#### Exercise prompt:
In this exercise, write out the data word for word and leave every image out.

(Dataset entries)
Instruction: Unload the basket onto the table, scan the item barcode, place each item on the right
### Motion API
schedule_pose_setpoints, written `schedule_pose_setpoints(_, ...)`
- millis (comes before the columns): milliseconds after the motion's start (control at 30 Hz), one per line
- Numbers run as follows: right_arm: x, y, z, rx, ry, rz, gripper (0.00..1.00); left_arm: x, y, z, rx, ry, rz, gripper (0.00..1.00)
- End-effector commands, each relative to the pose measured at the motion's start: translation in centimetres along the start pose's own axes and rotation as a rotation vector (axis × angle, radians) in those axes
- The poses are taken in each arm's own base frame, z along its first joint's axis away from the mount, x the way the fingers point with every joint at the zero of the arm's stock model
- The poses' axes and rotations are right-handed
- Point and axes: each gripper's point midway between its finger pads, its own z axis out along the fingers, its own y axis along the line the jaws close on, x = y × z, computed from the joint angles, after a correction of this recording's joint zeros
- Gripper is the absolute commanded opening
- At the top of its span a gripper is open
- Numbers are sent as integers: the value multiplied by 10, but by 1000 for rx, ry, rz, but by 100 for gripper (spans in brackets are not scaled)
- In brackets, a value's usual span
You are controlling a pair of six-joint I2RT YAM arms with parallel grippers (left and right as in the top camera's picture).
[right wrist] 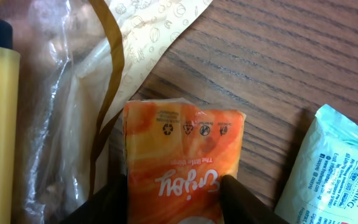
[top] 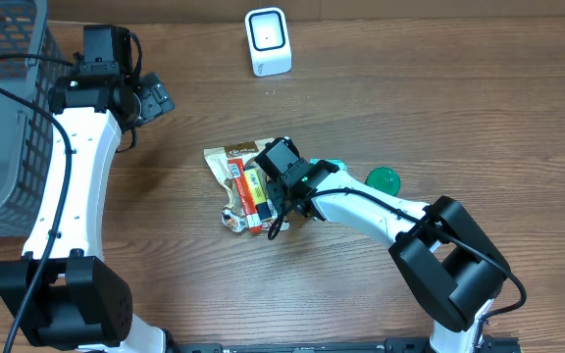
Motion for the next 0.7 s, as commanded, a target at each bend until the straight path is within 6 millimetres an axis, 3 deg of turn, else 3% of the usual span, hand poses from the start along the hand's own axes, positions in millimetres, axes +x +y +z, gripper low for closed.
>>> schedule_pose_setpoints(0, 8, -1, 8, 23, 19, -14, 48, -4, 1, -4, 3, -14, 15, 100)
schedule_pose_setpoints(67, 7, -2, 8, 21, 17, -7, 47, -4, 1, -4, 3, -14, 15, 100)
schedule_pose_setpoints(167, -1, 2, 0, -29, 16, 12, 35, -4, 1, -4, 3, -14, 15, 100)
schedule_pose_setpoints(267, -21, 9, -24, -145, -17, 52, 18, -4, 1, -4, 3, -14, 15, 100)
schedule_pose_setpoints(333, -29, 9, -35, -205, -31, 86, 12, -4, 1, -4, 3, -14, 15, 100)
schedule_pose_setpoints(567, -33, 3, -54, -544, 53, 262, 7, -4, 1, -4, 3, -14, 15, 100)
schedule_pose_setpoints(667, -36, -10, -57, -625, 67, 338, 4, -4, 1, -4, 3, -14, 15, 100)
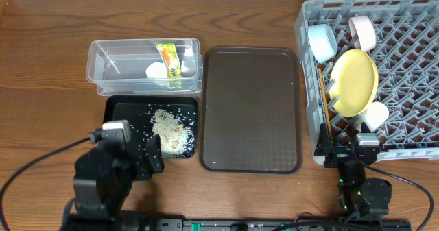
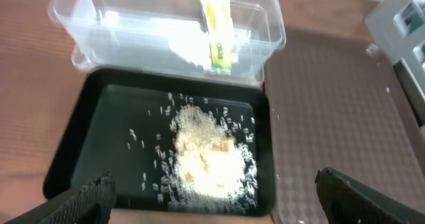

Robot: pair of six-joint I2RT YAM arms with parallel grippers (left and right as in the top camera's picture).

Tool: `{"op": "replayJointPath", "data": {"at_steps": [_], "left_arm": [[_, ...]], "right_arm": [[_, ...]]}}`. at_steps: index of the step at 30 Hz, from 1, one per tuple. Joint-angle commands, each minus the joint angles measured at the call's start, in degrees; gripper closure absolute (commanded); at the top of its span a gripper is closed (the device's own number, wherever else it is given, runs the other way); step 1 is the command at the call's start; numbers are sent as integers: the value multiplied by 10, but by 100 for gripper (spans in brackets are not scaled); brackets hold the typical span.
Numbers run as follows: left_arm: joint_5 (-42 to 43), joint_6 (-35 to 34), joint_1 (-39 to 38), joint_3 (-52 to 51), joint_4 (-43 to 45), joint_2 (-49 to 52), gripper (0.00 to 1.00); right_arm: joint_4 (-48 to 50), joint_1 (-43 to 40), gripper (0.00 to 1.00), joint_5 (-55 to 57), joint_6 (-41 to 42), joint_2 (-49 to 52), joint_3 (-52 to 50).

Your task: Sort waste into correct bins and load items into the dishwasher rack

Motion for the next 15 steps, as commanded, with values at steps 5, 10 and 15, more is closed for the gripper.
{"op": "replayJointPath", "data": {"at_steps": [5, 10, 15], "left_arm": [[-12, 38, 3, -190, 169, -137, 2], [-12, 38, 3, -304, 336, -206, 2], [-11, 64, 3, -386, 492, -226, 2]], "right_arm": [[-2, 8, 1, 1, -5, -1, 0], [-2, 8, 1, 2, -5, -1, 0], [-2, 8, 1, 2, -5, -1, 0]]}}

#### Task result:
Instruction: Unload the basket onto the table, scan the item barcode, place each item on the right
### Motion API
schedule_pose_setpoints, written `schedule_pose_setpoints(_, ...)`
- millis (comes before the columns): milliseconds after the motion's start (control at 30 Hz), one per line
- Numbers run as follows: right_arm: x, y, z, rx, ry, rz, gripper (0.00..1.00); left_arm: x, y, z, rx, ry, rz, gripper (0.00..1.00)
- End-effector commands, each relative to the pose measured at the motion's start: translation in centimetres along the start pose's own axes and rotation as a rotation vector (axis × angle, radians) in those axes
- The poses are taken in each arm's own base frame, z along its first joint's axis away from the mount, x the way the fingers point with every joint at the zero of the arm's stock model
- The poses' axes and rotations are right-handed
- Point and axes: each gripper's point midway between its finger pads, its own z axis out along the fingers, its own y axis along the line the jaws close on, x = y × z, computed from the joint angles, after a correction of this recording's joint zeros
- Gripper is the absolute commanded opening
- At the top of its span a gripper is open
- Numbers are sent as integers: the value multiplied by 10, but by 1000 for rx, ry, rz, but by 100 for gripper (spans in brackets are not scaled)
- In brackets, a value's usual span
You are controlling a pair of six-joint I2RT YAM arms with parallel grippers (left and right as in the top camera's picture).
[right wrist] 
[top] 
Motion for the next 0.7 s, as commanded, a target at each bend until the straight path is within 6 millimetres an axis, 3 deg of turn, else 3% of the usual span, hand poses from the start along the hand's own axes, positions in millimetres, axes +x +y +z, gripper low for closed.
>>> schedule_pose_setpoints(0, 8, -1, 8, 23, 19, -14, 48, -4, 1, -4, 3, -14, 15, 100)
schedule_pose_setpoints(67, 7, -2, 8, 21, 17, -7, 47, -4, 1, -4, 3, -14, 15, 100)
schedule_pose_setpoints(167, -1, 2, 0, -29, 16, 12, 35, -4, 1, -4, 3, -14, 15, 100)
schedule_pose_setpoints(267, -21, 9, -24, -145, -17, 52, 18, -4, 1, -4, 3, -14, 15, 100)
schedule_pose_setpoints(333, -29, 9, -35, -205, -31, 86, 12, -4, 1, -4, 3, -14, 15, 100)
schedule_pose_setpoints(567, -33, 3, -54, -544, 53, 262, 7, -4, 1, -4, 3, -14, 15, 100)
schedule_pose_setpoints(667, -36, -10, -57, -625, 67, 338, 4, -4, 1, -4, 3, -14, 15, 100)

Robot: pair of six-joint I2RT YAM arms with parallel grippers (left and right as in the top camera's picture).

Tool: `{"op": "replayJointPath", "data": {"at_steps": [_], "left_arm": [[_, ...]], "right_arm": [[_, ...]]}}`. at_steps: index of the step at 30 Hz, from 1, one per tuple. Joint-angle commands, each minus the joint angles measured at the call's start, in degrees; gripper closure absolute (commanded); at the top of its span a gripper is closed (the device's own number, wherever else it is given, runs the other way); step 1 is the command at the call's start; numbers are sent as integers: the value multiplied by 10, but by 100 for gripper (spans in brackets are not scaled); brackets hold the typical span.
Numbers run as follows: left_arm: joint_5 (-42 to 43), joint_6 (-35 to 34), joint_1 (-39 to 38), joint_3 (-52 to 51), joint_4 (-43 to 45), joint_2 (-49 to 52), gripper (0.00 to 1.00); right_arm: joint_4 (-48 to 50), joint_1 (-43 to 40), gripper (0.00 to 1.00), joint_5 (-55 to 57), joint_6 (-41 to 42), joint_2 (-49 to 52), joint_3 (-52 to 50).

Your task: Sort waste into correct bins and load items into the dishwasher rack

Motion for the next 15 steps, as commanded, with values at steps 5, 10 and 15, more is closed for the gripper.
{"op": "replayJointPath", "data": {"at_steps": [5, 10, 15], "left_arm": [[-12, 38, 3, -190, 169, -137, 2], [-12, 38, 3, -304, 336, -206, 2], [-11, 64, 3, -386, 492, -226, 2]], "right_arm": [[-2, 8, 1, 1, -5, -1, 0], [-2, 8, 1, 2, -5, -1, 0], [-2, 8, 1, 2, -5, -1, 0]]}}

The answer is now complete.